* **WHAT YOU WILL DO**
Write out the data word for word and omit every picture.

----------

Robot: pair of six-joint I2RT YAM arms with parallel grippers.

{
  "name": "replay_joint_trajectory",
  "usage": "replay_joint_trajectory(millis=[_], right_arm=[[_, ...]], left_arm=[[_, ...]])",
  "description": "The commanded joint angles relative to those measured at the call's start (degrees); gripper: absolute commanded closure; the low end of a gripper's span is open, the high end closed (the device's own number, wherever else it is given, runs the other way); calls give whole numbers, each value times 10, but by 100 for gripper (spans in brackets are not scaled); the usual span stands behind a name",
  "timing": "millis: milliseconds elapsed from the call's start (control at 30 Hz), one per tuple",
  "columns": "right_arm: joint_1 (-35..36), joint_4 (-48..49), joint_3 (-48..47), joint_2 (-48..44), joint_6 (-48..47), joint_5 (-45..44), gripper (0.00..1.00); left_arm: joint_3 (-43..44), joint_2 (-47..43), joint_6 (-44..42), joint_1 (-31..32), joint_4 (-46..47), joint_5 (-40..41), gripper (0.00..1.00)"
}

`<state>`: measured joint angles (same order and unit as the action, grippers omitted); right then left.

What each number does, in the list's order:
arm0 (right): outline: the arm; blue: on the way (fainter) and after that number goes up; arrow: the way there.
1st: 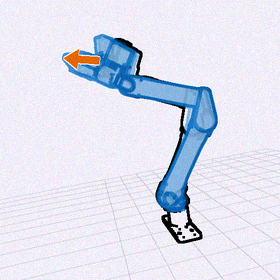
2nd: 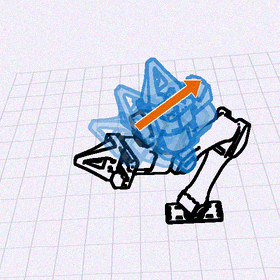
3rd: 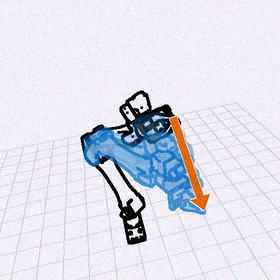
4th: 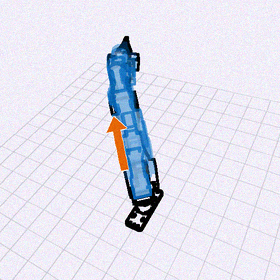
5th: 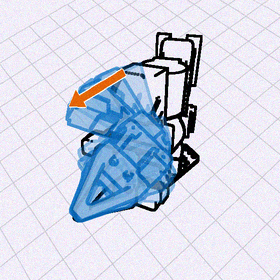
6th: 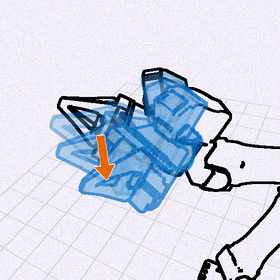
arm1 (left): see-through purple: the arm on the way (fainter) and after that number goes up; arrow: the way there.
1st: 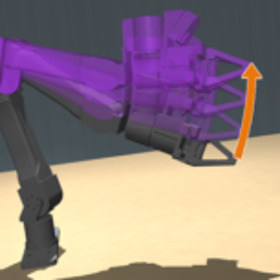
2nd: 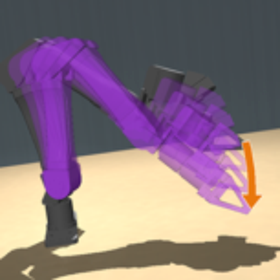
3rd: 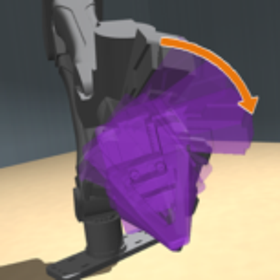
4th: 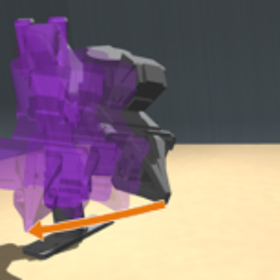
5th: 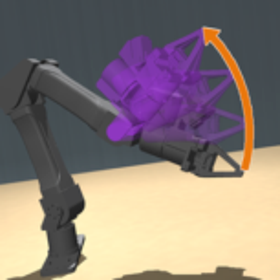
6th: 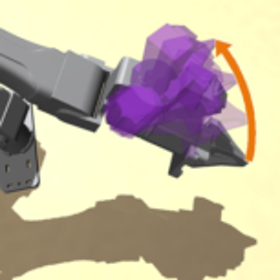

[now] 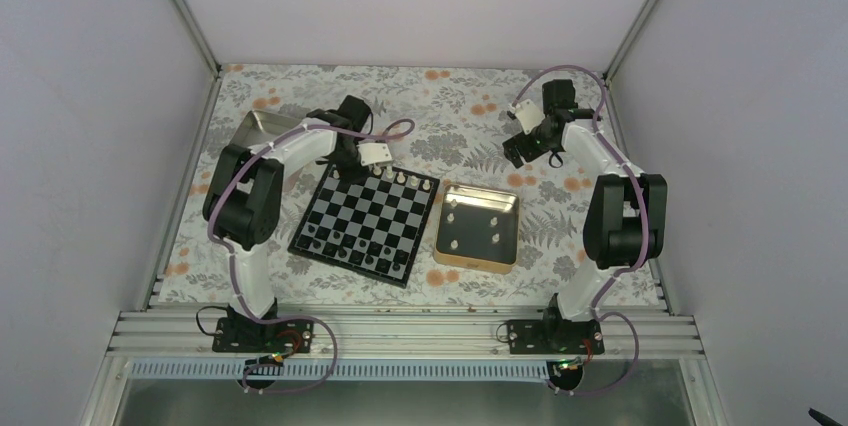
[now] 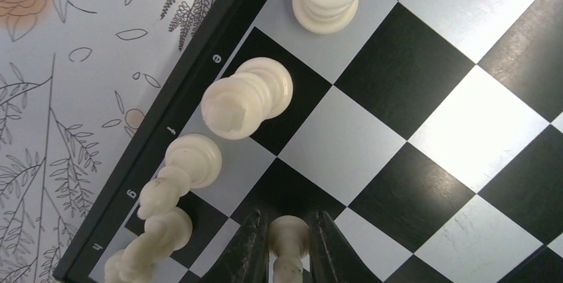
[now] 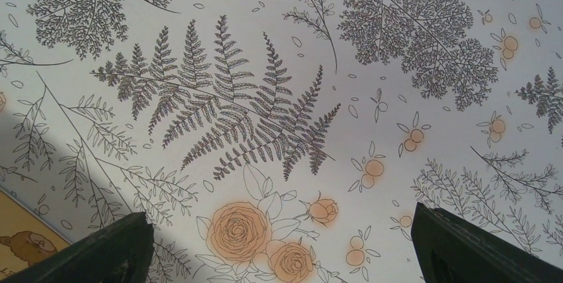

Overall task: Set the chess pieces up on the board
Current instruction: Place the chess piece on the chessboard.

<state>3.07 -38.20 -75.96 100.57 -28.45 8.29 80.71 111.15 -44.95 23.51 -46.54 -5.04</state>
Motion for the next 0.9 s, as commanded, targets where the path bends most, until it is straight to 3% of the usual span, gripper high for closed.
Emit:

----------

* **ANSWER TO THE EXERCISE**
Robot: pair of six-joint I2RT YAM arms with parallel grippers.

{
  "name": "replay_joint_trajectory",
  "usage": "replay_joint_trajectory(millis=[_], right_arm=[[_, ...]], left_arm=[[_, ...]])",
  "description": "The commanded joint angles relative to those measured at the call's start (degrees); gripper: absolute commanded closure; the low end of a gripper's span is open, the high end closed (the device's own number, wherever else it is given, runs the other way); calls give whole numbers, each value times 10, but by 100 for gripper (spans in brackets are not scaled); the usual span stands behind a name",
  "timing": "millis: milliseconds elapsed from the call's start (control at 30 Hz), one per tuple",
  "columns": "right_arm: joint_1 (-35..36), joint_4 (-48..49), joint_3 (-48..47), joint_2 (-48..44), joint_6 (-48..47), joint_5 (-45..44), gripper (0.00..1.00); left_arm: joint_3 (-43..44), joint_2 (-47..43), joint_6 (-44..42), joint_1 (-31..32), joint_4 (-46..47), joint_5 (-40..41), gripper (0.00..1.00)"
}

`<state>`: measured joint angles (same order and unit as the action, grippers omitted); right then left.

What each number does, in the list's order:
arm0 (right): outline: the arm; blue: on the way (fainter) and after that number goes up; arrow: the way there.
1st: 
2nd: 
3rd: 
4th: 
5th: 
6th: 
arm1 (left): see-through purple: the arm on the way (fainter) and after that number goes up; arrow: the way there.
1st: 
2nd: 
3rd: 
4th: 
5th: 
6th: 

[now] 
[now] 
[now] 

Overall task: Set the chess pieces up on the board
Current instruction: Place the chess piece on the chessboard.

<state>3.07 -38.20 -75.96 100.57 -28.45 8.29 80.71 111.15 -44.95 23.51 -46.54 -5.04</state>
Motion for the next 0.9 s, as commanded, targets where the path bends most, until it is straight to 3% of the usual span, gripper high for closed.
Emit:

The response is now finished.